Historic VA Lt. Governor-Elect Challenges Joy Reid to Invite Her on MSNBC Show: ‘Let’s See If She’s Woman Enough to Do That’

 

During a Fox News appearance on Wednesday afternoon, Winsome Sears, the first woman and first woman of color to be elected Virginia lieutenant governor, responded to Joy Reid’s criticism of GOP victories by challenging the MSNBC host to invite her on her show: “Come talk to me.” 

During The Story With Martha MacCallum, Sears was asked to respond to Reid denouncing the Republican Party as stoking a “dangerous” white supremacy after Glenn Youngkin’s victory in Virginia’s gubernatorial race Tuesday night.

“You have to be willing to vocalize that these Republicans are dangerous. That this isn’t a party that’s just another political party that disagrees with us on tax policy,” said Reid. “That at this point, they’re dangerous. They’re dangerous to our national security because stoking at kind of soft white nationalism eventually leads to the hardcore stuff.”

Sears, responding to the soundbite, did not hold back.

“I wish Joy Reid would invite me on her show,” she said. “Let’s see if she’s woman enough do that. I’d go in a heartbeat and we have a real discussion without Joy speaking about me behind my back, if you will.”
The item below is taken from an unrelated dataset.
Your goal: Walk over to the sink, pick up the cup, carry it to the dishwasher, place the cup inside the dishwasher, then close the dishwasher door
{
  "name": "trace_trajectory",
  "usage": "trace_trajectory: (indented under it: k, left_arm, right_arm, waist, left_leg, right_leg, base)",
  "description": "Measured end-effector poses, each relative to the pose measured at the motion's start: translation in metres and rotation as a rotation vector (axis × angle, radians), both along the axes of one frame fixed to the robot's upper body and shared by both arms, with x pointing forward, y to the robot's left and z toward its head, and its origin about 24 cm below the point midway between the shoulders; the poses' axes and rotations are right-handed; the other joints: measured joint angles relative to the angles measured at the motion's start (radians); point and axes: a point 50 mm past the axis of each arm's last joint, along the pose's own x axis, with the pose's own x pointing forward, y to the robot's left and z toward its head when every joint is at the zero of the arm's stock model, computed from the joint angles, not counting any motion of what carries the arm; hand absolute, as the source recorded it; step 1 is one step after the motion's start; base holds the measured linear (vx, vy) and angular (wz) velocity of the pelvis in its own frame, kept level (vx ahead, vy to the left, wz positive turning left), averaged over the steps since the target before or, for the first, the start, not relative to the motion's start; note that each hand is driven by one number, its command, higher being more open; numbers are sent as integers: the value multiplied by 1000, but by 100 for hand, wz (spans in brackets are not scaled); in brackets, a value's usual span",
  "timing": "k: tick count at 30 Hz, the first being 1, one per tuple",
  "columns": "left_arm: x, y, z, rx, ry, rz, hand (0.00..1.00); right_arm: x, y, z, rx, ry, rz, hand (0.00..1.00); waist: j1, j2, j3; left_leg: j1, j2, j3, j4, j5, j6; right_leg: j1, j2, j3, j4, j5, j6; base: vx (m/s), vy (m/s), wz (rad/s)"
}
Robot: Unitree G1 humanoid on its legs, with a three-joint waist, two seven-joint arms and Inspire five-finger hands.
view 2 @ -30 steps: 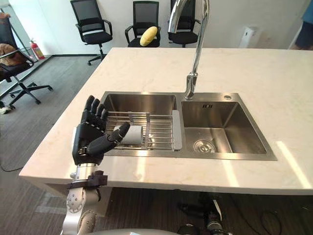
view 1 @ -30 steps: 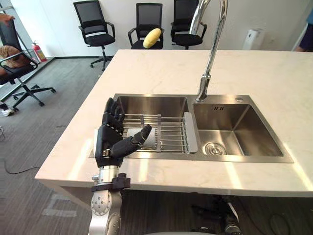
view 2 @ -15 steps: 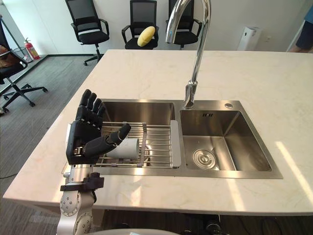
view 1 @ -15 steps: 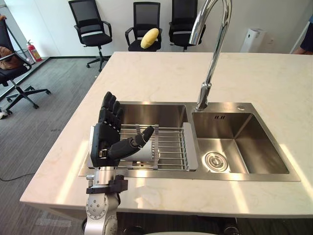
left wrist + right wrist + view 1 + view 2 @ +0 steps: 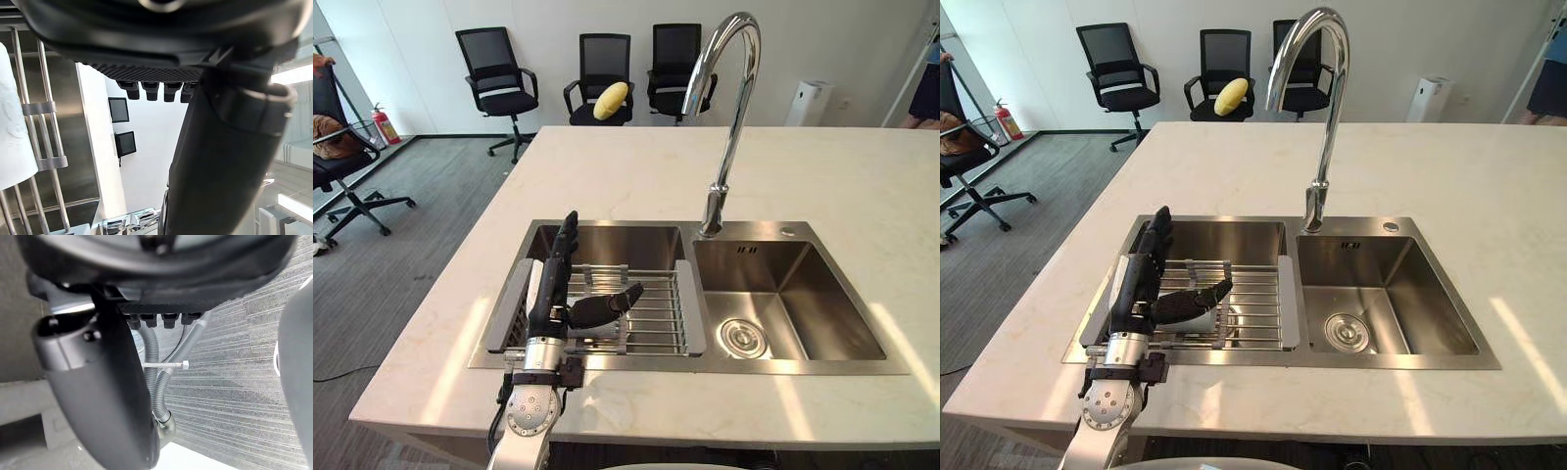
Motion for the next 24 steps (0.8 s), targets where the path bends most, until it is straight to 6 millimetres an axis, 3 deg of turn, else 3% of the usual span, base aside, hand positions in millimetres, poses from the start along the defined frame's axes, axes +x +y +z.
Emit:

“She talks about white supremacy. Does she know that I ran against a white supremacist?” continued Sears. “I mean, Joy, come on, get your facts straight and then come talk to me.”

Sears, who served in the Virginia House of Delegates between 2002 and 2004, ran as a write-in candidate in 2018 in response to the GOP candidacy of Corey Stewart in the U.S. Senate race in Virginia that saw incumbent Democratic Sen. Tim Kaine re-elected. Stewart has a history of defending the Confederacy.

Watch above, via Fox News.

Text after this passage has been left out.